_Instructions for the task_.
Go to the line containing "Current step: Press" in the material below. From there to the end, retype every line exactly and drop the pictures.

________________

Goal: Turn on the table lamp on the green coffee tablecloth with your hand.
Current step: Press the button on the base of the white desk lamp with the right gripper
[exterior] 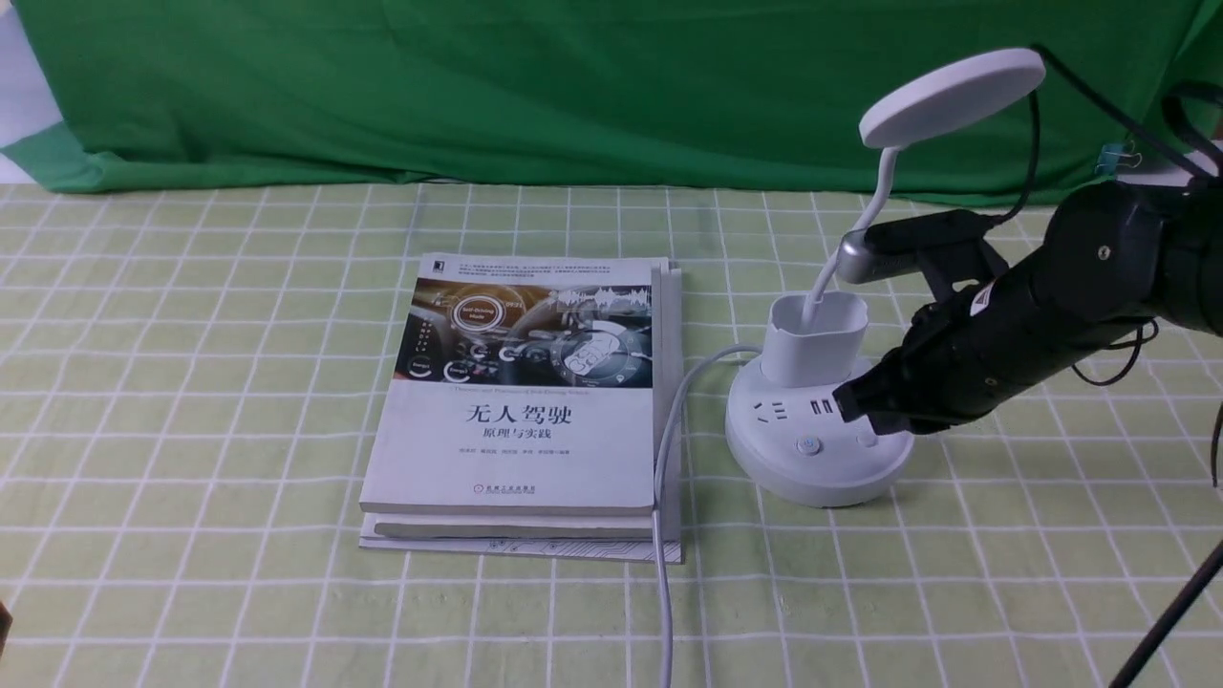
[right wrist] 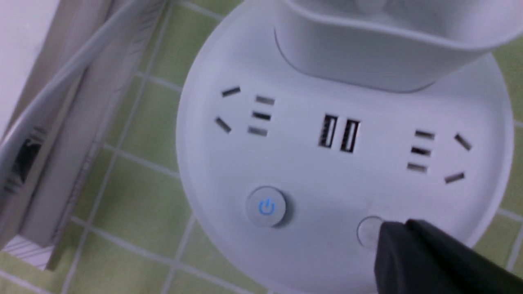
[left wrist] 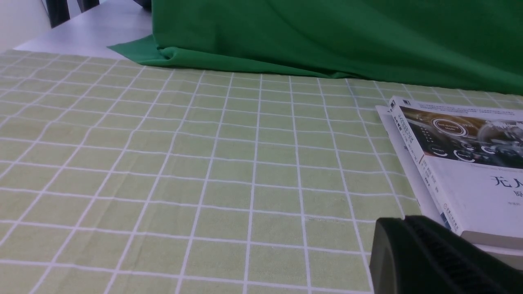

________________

_Result for this exercise_.
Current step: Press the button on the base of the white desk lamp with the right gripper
[exterior] 
[right wrist] 
[left wrist] 

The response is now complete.